Things I learned while Shopping Today

  1. Be wary of old ladies at Joann Fabrics.

a.       “Oh hello, dearie! What a cute little boy you are! What’s your name? Can you say your name?” …This seems like a normal enough thing for an older lady to gush at my child. I’m used to it, and typically do not mind as long as the admirer doesn’t try to touch Levi. What happened today, however, surpassed the creepiness of patting my child’s head. Levi, not in the mood to talk to strangers, crossed his arms and scowled at the lady who said that to him. She laughed, and I explained that he tends to be shy. Instead of moving on, the woman stood rooted by our cart, completely ignoring me (I’m not even sure she knew I was there, seriously), and continued to talk, LOUDLY, to Levi, like he was simple and would respond if she worked EXTRA hard to get him to talk with her. I started to push the cart to get away from her, and she wandered off a bit in the other direction. Much to my chagrin, Levi turned around and yelled “BYE!” at her back. This DELIGHTED the woman, who whipped around so fast that I wondered if she really was as old as she looked. She RACED back over and proceeded to try to talk to Levi again, who went back to his defensive stance of crossed arms and scowling eyebrows. She finally seemed to take the hint, and I was relieved. I moved over to the fabric section to peruse fabric square bundles, and quickly became immersed in sorting through the different patterns. After about five minutes, however, I heard Levi chuckling, and I looked up to see him peering around the edge of the tall rack I was standing behind. Then I heard quiet whispers, and when I looked, THE WOMAN WAS ON THE OTHER SIDE OF THE RACK, and she was BENT DOWN so I couldn’t see her over the rack, and was talking to Levi in whispers so that I couldn’t hear! What kind of crazy is that?? I didn’t know, so I immediately took off with Levi and decided to wander around the scrapbook aisles for a bit until the woman disappeared. I stopped to look at a paper pack, and, deciding I didn’t need another paper pack (as I have 30 billion at home), I turned around to SEE THE WOMAN STANDING NEXT TO THE CART, watching Levi… I almost had a heart attack. I said, “Excuse me?” but she wouldn’t even look at me… so I left. I had no idea what to say to someone like that… I’ve been at Walmart and told off people who stand too close to Levi in line, but I had no idea what to say to a normal-looking old lady who was clearly NOT normal. What in the world?

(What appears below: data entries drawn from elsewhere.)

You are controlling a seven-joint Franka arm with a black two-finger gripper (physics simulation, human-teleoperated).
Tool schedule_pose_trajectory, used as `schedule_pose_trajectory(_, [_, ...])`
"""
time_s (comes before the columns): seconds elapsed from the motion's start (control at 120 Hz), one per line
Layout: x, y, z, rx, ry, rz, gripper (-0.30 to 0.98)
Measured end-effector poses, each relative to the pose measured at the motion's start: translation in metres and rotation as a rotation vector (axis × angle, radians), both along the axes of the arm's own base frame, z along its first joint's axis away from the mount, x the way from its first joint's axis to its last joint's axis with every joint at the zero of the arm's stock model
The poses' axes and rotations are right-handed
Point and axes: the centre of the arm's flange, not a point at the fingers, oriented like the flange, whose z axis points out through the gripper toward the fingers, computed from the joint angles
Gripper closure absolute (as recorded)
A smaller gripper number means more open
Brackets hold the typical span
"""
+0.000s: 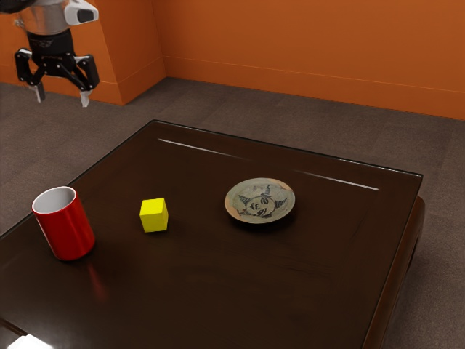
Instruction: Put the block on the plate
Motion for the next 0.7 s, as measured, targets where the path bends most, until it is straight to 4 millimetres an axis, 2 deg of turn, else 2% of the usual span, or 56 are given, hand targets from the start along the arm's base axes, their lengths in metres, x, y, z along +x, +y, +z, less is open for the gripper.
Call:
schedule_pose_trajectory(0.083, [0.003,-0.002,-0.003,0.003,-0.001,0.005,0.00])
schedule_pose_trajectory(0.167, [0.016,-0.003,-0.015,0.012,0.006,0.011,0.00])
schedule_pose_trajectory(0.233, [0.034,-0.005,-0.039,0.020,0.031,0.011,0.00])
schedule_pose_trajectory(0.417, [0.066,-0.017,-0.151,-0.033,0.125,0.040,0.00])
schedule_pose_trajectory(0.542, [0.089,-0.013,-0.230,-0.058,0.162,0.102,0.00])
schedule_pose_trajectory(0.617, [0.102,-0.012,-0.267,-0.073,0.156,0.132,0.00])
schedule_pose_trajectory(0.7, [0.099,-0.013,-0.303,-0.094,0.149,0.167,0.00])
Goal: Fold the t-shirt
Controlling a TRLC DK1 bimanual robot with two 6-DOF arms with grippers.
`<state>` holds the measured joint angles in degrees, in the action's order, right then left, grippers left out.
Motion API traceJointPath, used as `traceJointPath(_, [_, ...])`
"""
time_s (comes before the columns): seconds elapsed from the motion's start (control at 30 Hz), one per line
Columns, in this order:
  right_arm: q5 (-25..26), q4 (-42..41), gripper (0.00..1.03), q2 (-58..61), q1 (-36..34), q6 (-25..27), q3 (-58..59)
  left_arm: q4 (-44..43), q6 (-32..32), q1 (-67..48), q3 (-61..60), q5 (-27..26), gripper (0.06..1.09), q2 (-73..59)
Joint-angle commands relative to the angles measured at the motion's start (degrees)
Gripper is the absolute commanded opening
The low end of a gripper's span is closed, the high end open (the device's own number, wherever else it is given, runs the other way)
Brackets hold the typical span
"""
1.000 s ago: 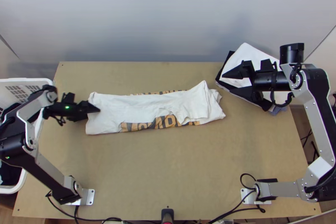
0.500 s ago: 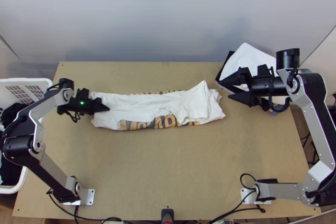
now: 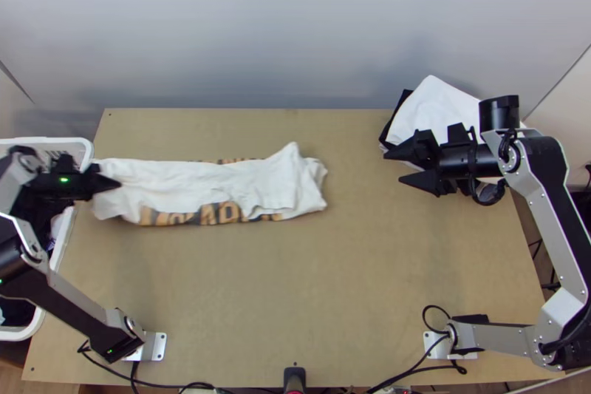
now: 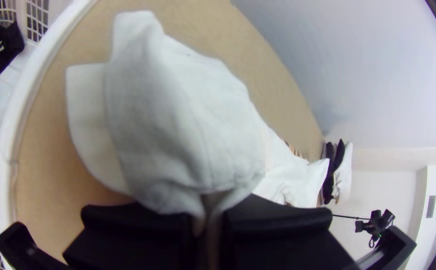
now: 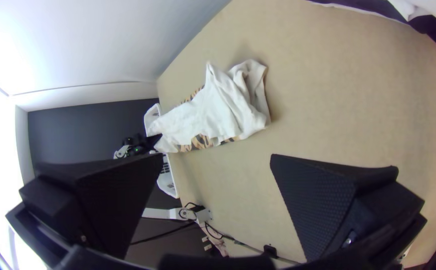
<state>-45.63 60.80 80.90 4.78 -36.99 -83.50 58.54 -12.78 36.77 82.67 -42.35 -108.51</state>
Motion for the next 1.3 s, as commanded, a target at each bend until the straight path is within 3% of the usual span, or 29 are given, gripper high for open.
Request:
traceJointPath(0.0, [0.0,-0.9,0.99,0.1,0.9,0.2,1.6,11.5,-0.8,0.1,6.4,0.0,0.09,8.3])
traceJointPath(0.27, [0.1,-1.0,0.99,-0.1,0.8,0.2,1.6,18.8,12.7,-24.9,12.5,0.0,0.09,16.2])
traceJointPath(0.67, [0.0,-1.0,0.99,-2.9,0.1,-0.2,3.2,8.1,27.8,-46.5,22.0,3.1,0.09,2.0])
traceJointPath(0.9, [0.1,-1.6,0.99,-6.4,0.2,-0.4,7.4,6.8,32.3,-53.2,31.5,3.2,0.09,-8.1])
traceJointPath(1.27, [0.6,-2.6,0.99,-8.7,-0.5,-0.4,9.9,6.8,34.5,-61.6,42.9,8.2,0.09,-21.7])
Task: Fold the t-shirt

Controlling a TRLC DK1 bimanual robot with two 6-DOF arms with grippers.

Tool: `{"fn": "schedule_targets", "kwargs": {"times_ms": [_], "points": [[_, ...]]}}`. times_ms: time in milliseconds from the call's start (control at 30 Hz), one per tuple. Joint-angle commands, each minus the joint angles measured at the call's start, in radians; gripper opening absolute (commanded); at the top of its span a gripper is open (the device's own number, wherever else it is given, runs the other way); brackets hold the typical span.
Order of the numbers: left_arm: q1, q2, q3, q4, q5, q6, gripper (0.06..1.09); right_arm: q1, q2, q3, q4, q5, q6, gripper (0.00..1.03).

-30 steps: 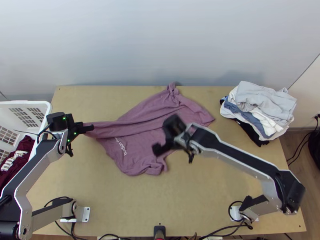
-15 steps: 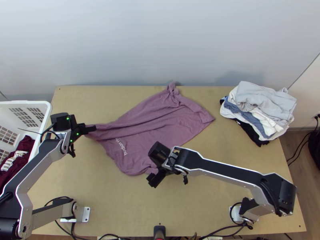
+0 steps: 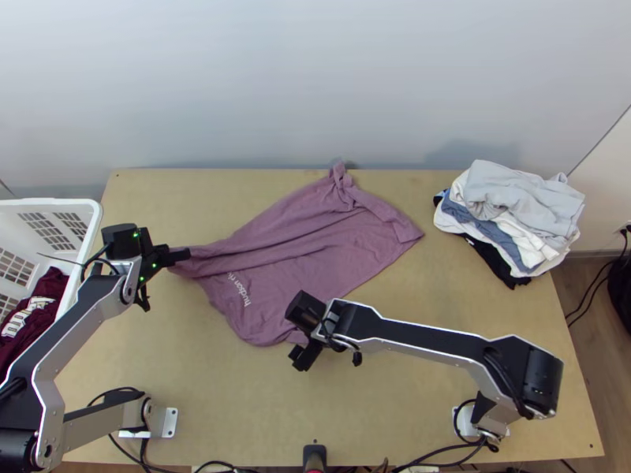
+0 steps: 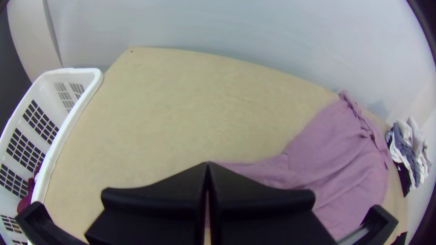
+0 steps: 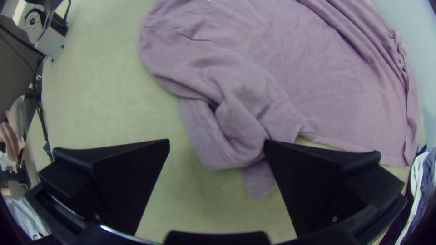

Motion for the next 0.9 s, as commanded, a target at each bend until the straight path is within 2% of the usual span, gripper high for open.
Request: {"fn": "schedule_targets", "kwargs": {"times_ms": [0, 33, 67, 167, 200, 467, 700, 867], "points": [[0.000, 0.001, 0.010, -0.002, 0.008, 0.000, 0.10, -0.013, 0.042, -0.018, 0.060, 0.040, -0.022, 0.82], [0.002, 0.001, 0.010, -0.002, 0.008, 0.002, 0.10, -0.013, 0.042, -0.020, 0.069, 0.040, -0.024, 0.74], [0.002, 0.001, 0.011, -0.002, 0.008, 0.003, 0.10, -0.014, 0.042, -0.020, 0.077, 0.040, -0.030, 0.60], [0.002, -0.003, 0.018, -0.003, 0.010, 0.005, 0.10, -0.023, 0.031, -0.017, 0.112, 0.029, -0.076, 0.08], [0.002, -0.003, 0.024, -0.006, 0.011, 0.005, 0.10, -0.028, 0.027, -0.009, 0.112, 0.026, -0.085, 0.03], [0.026, -0.024, 0.194, -0.117, 0.011, -0.028, 0.10, -0.140, -0.107, 0.136, 0.106, 0.044, -0.093, 0.03], [0.036, -0.072, 0.447, -0.250, 0.011, -0.061, 0.10, -0.223, -0.226, 0.256, 0.092, 0.144, -0.188, 0.03], [0.065, -0.085, 0.634, -0.330, 0.011, -0.071, 0.10, -0.232, -0.285, 0.394, 0.076, 0.224, -0.274, 0.03]]}}
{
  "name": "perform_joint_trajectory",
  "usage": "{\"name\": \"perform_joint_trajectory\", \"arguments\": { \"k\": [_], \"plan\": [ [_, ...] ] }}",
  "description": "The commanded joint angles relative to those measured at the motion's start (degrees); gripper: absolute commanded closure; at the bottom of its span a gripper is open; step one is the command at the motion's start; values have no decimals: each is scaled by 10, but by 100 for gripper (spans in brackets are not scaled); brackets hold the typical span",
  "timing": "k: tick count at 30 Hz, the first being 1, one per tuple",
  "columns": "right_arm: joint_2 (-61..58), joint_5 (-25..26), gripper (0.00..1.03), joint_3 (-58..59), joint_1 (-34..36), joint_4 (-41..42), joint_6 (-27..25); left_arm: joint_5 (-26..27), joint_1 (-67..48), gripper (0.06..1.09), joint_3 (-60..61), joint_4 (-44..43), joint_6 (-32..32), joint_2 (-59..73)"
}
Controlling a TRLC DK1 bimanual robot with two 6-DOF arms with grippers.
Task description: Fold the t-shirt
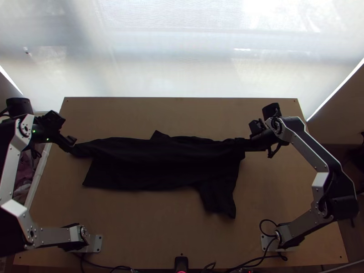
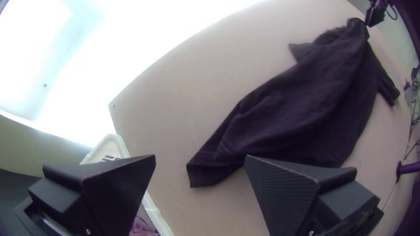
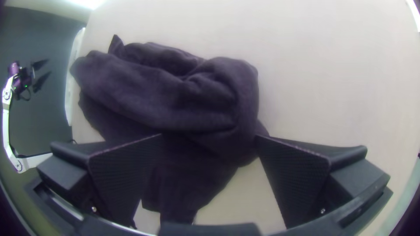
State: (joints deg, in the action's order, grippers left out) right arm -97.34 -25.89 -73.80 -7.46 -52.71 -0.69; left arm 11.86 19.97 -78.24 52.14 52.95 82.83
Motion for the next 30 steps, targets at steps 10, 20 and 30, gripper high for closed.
{"name": "perform_joint_trajectory", "arguments": {
  "k": [10,20,30],
  "plan": [
    [62,6,5,95,-8,-65,-24,11,-94,11,210,82,87,-178],
    [13,5,5,95,-42,-7,-26,10,-110,11,305,60,127,-201],
    [-26,5,6,88,-38,30,-34,9,-116,11,331,63,160,-213]
  ]
}}
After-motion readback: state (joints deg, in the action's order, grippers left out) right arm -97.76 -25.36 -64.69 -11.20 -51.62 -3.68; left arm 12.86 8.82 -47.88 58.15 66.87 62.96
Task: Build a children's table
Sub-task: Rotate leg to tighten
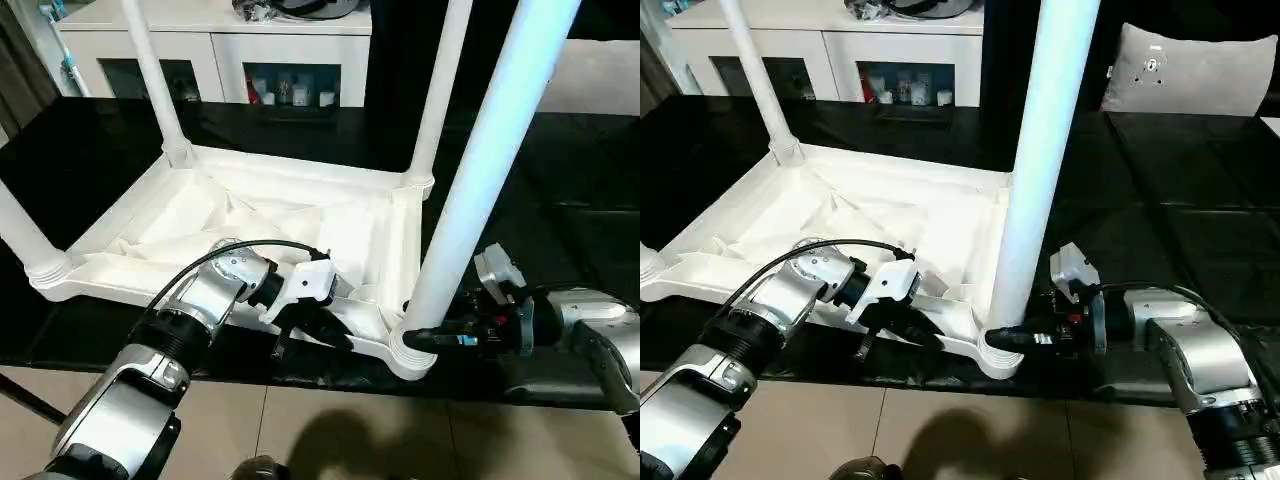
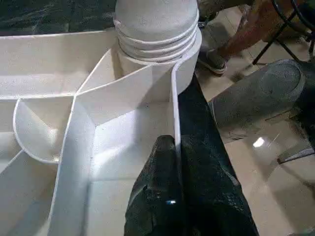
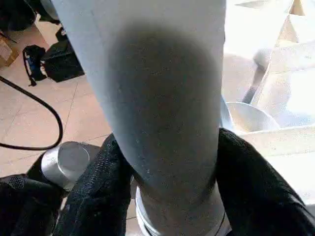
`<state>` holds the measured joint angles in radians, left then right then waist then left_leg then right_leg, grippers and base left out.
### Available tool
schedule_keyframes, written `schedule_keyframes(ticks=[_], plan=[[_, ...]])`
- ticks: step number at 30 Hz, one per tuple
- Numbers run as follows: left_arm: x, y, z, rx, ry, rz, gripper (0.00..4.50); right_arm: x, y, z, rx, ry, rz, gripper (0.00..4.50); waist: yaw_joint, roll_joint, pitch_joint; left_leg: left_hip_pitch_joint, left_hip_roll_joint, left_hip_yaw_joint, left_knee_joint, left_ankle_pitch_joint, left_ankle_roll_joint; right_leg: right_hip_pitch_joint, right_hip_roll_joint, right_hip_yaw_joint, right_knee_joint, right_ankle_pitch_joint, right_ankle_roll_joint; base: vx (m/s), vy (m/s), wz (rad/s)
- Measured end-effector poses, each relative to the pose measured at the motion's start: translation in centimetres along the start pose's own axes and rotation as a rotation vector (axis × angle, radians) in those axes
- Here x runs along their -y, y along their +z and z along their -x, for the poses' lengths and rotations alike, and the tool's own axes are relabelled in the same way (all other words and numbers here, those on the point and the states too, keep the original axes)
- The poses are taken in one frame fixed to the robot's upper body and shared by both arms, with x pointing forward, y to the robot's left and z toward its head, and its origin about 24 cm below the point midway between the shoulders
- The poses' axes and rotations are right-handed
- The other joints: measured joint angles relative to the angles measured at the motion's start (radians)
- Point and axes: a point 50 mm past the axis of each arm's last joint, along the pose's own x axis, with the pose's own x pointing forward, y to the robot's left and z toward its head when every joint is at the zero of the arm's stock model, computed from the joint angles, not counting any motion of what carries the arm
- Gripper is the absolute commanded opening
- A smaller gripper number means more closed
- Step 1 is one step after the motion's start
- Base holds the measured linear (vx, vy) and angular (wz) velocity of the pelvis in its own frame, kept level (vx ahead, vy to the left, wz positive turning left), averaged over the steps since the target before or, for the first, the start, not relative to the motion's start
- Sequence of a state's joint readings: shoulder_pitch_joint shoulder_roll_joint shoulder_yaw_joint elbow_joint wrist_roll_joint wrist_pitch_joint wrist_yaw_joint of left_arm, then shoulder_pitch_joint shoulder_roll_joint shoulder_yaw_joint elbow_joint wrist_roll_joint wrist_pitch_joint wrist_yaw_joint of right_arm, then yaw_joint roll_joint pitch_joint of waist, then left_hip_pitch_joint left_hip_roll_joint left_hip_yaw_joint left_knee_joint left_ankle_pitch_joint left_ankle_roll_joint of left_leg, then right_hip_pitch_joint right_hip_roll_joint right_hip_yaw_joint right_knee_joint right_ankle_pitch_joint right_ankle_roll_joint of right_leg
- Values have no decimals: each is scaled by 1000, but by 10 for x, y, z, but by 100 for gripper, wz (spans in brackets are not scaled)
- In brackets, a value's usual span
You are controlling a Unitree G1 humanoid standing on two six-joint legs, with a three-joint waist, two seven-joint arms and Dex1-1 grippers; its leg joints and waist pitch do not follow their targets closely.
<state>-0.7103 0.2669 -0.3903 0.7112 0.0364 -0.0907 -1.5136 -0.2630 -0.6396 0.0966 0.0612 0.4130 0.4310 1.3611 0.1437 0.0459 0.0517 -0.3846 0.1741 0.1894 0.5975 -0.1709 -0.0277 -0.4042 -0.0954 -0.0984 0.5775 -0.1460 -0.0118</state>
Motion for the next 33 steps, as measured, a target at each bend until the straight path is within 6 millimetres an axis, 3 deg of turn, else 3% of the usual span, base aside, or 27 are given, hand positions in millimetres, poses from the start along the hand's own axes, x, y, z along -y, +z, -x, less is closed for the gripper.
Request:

    2. Carts at Walmart are even dirtier than I had previously assumed

a.       I left Joann’s and headed to Walmart because Levi was out of milk, and figured the craziness that is typically abundant at Walmart would take my mind off of that creepy old lady. I was right. Before even getting into the store, I had to drive through the parking lot to find a spot. On the side of the lot, sitting in a row, were a bunch of homeless looking people, who had several carts turned onto their side. One man was sleeping on top of his, and a ratty couple was making out on top of theirs. Another cart was being used as a changing station for a mom who was waiting for the bus. I was so disgusted that I wiped down the cart I used with about 30 wipes before I let Levi near it. From now on, I’m just going to wear disposable latex gloves when I walk into the cesspool that is Walmart.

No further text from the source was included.